La sickle cell anemia, Also called sickle cell anemia, is an inherited blood disease (more precisely hemoglobin) which is the most common genetic disease in France and Quebec.

Ile-de-France is the most affected region (excluding DOM-TOM) with around 1/700 newborns affected. In total, in France, around 10 people are believed to be suffering from sickle cell disease.

This disease mainly affects populations of Mediterranean, African and Caribbean origin. It is estimated that around 312 newborns are affected worldwide, mostly in sub-Saharan Africa.

The earlier this disease is detected, the better the care and the chances of survival of the child.

In France, a newborn screening is therefore systematically offered to newborns whose parents come from regions at risk. It is performed in all newborns in the overseas departments.

In Quebec, screening is neither systematic nor generalized: since November 2013, babies born in hospitals and birthing centers in the Montreal and Laval regions only have access to a screening test for sickle cell anemia.

The test of screening aims to highlight the presence of abnormal red blood cells characteristics of the disease, shaped like a “sickle”. Also called sickle cell, they have an elongated shape that can be seen under a microscope (by blood smear).

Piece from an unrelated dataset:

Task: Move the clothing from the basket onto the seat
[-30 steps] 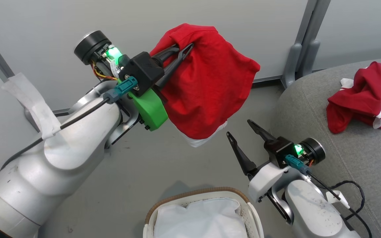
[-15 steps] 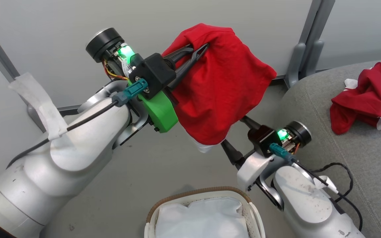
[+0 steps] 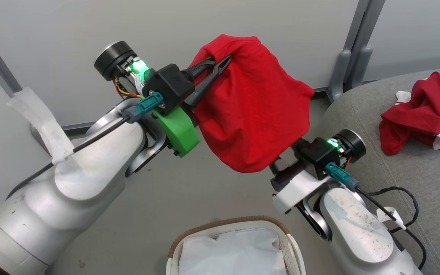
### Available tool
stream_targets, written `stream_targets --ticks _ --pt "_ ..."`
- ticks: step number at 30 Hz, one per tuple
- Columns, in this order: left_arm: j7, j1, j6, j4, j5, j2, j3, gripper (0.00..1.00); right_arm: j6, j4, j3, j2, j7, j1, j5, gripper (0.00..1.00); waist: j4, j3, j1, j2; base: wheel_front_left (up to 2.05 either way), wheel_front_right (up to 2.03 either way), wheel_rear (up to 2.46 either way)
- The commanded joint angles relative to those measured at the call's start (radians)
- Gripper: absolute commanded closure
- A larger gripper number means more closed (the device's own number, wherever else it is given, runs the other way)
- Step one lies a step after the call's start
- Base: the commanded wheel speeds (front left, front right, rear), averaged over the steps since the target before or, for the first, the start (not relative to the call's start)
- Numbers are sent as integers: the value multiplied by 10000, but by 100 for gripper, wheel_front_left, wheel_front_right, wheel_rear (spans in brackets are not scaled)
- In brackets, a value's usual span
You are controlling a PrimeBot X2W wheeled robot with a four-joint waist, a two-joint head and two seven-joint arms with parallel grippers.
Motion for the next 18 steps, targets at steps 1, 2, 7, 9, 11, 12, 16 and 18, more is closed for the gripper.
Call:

It is also possible to perform a genetic test to detect the mutated gene.

In practice, newborn screening is based on the analysis of hemoglobin by electrophoresis, a method of analysis that can detect the presence of abnormal hemoglobin, which “moves” more slowly than normal hemoglobin when it is migrated on a special medium.

This technique can be done on dried blood, which is the case during newborn screening.

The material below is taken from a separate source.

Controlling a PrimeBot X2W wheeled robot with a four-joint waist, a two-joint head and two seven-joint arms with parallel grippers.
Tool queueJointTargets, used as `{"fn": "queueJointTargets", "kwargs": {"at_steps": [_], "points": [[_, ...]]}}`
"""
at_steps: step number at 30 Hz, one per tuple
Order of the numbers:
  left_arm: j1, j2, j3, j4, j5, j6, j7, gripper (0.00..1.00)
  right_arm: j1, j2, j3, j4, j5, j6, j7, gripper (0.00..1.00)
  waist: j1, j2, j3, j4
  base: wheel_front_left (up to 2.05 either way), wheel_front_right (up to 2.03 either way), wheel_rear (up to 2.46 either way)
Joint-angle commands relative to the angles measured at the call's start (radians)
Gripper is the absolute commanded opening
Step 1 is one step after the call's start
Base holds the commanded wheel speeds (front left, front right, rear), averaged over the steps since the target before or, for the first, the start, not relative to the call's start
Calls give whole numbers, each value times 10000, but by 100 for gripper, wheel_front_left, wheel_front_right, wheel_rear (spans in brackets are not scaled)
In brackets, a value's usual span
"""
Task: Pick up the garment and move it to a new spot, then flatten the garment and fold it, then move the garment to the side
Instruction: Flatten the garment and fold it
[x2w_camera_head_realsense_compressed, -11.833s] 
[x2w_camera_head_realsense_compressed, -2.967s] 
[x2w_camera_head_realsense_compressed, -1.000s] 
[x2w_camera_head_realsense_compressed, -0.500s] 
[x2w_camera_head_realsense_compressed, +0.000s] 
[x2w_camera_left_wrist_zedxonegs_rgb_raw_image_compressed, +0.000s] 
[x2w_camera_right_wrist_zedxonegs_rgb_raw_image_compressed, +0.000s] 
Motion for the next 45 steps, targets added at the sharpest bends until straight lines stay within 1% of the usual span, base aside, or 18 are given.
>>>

The test is therefore carried out as part of the screening for various rare diseases at the 72st hour of life in newborns, from a blood sample taken by pricking the heel. No preparation is necessary.

The result of a single test is insufficient to confirm the diagnosis. If in doubt, the parents of the affected newborn will be contacted and further tests will be performed to confirm the diagnosis and organize treatment.

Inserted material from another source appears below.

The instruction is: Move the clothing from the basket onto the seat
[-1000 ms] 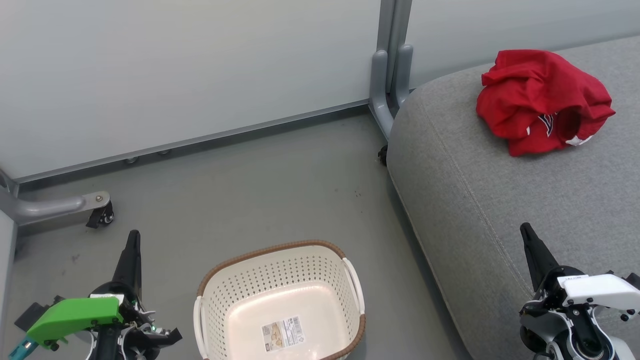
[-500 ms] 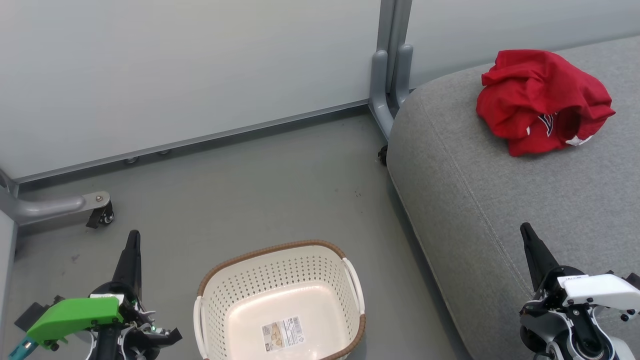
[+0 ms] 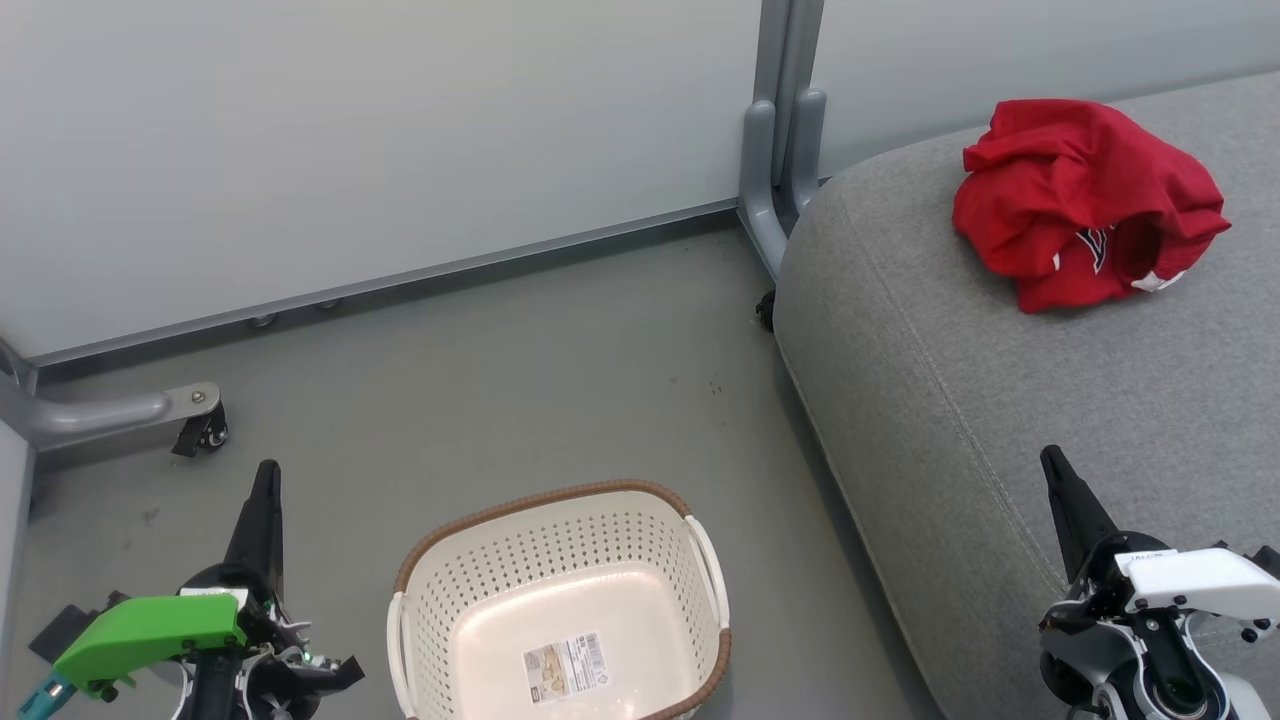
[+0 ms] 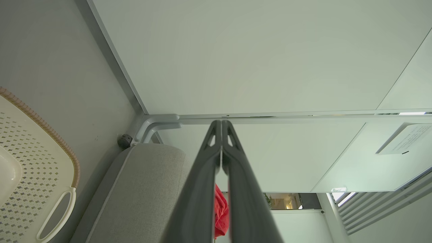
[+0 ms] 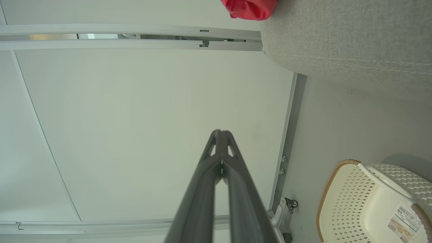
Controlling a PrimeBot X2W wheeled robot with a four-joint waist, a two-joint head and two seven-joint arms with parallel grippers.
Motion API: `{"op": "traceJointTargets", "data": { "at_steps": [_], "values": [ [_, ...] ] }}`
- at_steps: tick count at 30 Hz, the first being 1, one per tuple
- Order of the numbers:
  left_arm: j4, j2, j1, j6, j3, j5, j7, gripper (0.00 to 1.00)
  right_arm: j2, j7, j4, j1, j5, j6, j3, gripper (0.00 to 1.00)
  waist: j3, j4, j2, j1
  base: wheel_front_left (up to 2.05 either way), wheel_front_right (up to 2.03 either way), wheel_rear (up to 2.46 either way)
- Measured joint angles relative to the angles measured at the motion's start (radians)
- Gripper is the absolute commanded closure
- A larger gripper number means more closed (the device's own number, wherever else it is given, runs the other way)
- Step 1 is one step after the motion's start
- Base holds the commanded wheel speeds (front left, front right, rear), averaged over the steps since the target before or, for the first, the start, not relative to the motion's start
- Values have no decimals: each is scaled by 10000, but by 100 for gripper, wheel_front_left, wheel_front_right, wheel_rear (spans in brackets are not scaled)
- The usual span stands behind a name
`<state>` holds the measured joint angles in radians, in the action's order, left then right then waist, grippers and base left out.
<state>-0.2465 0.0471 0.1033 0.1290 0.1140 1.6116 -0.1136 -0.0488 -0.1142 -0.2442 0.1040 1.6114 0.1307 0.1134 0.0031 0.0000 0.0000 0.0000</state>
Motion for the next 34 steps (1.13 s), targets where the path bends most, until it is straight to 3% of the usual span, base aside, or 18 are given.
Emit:
{"op": "traceJointTargets", "data": {
  "at_steps": [34],
  "values": [
    [0,0,0,2,0,0,0,100,2,0,-2,0,0,0,4,100,0,0,0,0,0,0,0]
  ]
}}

In addition, the test makes it possible to detect children suffering from the disease, but also children not affected but carrying a mutated gene. These children will not be sick, but they will be at risk of passing the disease on to their own children. They are referred to as “healthy carriers” or heterozygotes for the sickle cell gene.

Parents will also be informed of the fact that there is a risk of disease for their other children, and genetic follow-up will be offered to them.